- _Work order_: Reproduce, please, only the lines from the first line below to the line containing "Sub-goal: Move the", inclusive.

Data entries
● ● ● ●
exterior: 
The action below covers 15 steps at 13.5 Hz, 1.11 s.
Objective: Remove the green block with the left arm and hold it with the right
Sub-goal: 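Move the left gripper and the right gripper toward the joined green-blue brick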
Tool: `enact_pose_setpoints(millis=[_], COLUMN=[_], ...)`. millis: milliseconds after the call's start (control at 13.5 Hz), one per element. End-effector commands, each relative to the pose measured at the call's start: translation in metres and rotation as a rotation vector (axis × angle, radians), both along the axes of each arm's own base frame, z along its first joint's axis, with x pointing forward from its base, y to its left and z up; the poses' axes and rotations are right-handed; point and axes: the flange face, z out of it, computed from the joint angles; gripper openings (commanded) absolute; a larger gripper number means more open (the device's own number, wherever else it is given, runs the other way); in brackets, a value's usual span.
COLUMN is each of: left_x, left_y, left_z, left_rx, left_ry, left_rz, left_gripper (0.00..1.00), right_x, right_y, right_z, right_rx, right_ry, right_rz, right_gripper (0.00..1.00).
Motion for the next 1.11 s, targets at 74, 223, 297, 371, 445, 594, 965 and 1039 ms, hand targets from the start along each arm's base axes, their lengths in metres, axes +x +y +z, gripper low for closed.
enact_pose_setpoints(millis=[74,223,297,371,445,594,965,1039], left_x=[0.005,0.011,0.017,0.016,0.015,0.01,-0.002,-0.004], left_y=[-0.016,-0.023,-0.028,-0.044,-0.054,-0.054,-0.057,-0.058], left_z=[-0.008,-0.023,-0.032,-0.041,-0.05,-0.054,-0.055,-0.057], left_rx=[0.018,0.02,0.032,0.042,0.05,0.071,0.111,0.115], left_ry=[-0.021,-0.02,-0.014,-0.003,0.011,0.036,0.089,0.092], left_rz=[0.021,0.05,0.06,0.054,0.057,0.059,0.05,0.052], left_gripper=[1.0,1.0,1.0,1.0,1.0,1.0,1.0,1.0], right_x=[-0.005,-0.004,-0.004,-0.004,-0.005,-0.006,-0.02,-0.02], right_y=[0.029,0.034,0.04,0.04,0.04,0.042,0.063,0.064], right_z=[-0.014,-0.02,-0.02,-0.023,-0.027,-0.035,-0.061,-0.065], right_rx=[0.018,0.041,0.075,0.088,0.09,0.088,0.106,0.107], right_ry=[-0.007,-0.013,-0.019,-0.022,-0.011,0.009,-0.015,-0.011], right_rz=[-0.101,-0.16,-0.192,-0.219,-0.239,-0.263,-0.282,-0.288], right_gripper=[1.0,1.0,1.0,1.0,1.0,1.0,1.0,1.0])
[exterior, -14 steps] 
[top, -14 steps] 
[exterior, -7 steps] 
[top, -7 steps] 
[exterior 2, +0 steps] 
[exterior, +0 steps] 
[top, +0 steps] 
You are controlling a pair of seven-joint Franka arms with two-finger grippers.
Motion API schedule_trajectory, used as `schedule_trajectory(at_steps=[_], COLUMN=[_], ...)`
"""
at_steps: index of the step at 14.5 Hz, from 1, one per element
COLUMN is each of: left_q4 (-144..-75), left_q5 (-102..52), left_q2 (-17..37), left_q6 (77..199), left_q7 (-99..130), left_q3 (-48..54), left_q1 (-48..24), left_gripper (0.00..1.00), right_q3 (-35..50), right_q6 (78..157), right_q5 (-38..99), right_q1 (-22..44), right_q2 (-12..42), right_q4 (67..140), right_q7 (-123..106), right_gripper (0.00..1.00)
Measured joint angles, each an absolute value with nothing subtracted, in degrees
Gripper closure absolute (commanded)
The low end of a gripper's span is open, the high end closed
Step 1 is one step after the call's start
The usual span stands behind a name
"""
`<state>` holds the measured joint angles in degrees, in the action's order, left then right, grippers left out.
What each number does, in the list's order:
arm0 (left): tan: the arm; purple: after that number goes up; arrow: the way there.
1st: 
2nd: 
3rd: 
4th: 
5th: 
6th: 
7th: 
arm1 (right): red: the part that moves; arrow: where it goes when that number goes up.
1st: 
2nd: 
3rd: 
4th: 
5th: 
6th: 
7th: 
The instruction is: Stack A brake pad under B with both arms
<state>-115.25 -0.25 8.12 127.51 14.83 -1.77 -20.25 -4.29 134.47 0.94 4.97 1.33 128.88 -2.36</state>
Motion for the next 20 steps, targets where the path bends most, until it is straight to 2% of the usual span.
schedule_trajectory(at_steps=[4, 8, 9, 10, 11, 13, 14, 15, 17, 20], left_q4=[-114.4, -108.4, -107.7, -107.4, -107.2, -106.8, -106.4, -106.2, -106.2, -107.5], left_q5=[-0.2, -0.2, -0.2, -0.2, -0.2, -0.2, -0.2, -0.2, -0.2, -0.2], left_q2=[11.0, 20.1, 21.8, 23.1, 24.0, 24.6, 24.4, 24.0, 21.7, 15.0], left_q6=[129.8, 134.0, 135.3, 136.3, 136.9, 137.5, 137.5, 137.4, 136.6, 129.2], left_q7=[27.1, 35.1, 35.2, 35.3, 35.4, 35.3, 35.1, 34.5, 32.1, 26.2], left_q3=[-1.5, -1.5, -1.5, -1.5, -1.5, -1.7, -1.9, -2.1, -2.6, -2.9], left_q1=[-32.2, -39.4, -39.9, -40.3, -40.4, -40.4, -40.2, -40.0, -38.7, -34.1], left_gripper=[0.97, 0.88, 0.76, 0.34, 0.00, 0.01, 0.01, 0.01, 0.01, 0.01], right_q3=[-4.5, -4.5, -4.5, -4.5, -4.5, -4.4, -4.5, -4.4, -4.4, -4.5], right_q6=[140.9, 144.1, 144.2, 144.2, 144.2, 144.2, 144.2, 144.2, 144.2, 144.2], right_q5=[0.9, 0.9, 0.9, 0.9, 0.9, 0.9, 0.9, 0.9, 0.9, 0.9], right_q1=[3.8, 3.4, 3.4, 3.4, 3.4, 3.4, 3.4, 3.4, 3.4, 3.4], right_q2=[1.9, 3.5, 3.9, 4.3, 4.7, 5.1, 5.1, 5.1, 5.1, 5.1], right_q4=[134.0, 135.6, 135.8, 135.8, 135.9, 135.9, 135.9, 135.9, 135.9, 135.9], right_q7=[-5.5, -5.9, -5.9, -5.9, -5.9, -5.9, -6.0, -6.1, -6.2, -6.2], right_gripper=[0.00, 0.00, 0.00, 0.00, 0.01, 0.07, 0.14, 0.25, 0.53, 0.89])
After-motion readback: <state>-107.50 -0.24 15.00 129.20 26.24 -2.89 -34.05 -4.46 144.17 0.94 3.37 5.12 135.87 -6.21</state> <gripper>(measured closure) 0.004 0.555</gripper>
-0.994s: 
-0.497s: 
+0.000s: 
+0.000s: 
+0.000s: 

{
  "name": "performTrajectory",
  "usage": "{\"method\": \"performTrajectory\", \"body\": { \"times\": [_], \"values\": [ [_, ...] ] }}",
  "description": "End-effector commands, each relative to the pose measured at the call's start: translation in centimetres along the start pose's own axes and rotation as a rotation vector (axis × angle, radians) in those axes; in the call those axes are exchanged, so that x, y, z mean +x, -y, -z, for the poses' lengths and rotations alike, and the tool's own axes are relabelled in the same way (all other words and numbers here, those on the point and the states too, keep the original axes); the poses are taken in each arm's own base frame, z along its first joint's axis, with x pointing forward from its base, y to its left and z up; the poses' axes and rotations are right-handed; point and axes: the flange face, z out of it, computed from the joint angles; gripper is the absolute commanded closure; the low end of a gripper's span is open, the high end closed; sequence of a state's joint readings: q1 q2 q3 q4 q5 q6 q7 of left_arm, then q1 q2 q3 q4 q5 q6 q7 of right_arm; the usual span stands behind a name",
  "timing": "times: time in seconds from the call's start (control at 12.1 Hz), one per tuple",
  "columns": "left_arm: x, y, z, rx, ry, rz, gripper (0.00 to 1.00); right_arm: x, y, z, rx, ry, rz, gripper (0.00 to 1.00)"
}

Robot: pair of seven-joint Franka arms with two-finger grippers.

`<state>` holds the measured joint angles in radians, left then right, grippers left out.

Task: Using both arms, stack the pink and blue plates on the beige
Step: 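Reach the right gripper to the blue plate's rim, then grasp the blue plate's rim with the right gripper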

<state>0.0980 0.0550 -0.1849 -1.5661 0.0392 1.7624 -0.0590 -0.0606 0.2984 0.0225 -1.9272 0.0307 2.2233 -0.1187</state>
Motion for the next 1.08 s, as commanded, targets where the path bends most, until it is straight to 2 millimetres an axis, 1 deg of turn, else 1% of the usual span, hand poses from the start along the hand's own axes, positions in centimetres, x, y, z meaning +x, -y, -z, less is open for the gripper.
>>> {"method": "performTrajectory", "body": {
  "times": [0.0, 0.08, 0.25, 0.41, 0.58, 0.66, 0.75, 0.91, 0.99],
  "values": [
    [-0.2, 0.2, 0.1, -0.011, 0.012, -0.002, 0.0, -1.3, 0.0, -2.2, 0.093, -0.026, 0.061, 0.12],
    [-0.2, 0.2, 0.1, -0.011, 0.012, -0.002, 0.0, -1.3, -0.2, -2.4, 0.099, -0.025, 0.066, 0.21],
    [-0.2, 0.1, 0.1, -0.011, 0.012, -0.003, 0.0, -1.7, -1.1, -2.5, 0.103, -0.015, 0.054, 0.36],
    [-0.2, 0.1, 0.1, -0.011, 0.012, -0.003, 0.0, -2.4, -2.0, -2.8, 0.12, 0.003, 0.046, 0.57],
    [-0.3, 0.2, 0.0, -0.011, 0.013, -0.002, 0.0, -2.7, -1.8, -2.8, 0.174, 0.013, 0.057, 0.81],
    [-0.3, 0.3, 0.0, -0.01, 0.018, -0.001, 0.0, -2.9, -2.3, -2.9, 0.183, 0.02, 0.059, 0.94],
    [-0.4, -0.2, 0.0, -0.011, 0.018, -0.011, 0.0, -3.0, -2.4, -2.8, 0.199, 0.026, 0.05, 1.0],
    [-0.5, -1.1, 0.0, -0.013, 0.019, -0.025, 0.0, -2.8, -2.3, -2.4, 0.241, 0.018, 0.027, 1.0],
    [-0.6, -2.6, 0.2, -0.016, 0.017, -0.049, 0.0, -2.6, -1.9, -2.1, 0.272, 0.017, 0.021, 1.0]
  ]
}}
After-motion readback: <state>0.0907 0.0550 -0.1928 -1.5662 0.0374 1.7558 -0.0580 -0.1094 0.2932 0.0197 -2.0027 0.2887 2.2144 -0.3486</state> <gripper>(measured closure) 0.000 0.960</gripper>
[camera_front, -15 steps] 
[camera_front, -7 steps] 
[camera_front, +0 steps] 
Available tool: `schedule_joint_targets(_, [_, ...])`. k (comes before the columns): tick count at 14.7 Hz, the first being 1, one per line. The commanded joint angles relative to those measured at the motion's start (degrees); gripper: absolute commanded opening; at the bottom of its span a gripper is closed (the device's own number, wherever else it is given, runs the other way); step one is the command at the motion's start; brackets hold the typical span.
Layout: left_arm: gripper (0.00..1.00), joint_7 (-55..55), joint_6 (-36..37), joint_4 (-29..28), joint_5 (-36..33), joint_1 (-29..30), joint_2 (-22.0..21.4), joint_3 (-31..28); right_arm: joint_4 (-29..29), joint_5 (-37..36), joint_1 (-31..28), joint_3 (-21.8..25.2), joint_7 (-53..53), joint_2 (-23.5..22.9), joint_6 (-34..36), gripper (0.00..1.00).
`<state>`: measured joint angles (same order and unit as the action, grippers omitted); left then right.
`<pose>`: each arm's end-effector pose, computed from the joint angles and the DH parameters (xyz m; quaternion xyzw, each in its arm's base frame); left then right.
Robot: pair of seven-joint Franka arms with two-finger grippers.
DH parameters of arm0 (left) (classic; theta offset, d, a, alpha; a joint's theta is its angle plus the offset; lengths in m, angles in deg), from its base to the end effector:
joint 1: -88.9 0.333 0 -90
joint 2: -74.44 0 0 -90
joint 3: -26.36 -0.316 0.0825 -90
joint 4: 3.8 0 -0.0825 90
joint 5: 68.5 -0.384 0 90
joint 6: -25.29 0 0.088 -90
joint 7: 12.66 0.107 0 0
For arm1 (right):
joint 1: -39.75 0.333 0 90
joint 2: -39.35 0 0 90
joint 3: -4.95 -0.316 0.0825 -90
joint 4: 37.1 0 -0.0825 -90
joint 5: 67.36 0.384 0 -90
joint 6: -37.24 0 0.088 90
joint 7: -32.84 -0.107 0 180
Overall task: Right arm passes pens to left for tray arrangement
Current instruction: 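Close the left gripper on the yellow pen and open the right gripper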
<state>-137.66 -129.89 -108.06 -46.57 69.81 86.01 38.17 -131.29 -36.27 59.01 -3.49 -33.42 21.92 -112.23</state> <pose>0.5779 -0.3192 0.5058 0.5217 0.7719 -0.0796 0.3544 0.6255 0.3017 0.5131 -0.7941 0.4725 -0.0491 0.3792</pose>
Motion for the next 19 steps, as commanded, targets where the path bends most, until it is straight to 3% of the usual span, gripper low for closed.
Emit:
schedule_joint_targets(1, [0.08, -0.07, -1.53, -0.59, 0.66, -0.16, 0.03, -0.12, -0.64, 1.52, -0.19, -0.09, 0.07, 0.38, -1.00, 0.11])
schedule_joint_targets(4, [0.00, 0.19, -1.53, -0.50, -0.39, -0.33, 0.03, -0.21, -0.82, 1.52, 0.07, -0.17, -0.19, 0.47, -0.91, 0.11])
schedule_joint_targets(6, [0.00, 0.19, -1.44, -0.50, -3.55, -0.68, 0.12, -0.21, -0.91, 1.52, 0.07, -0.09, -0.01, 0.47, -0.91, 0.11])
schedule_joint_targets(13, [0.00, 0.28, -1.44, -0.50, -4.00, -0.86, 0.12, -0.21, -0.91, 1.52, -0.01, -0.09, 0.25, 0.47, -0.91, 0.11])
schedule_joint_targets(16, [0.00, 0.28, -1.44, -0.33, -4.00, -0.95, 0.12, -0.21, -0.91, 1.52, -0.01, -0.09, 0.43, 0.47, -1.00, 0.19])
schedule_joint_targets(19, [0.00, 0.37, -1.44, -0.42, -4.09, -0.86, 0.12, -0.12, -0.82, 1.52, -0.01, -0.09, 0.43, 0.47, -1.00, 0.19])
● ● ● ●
- _Result for this task_:
exterior: 
The action below covers 15 steps at 13.5 Hz, 1.11 s.
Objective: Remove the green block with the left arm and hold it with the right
Sub-goal: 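Move the left gripper and the right gripper toward the joined green-blue brick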

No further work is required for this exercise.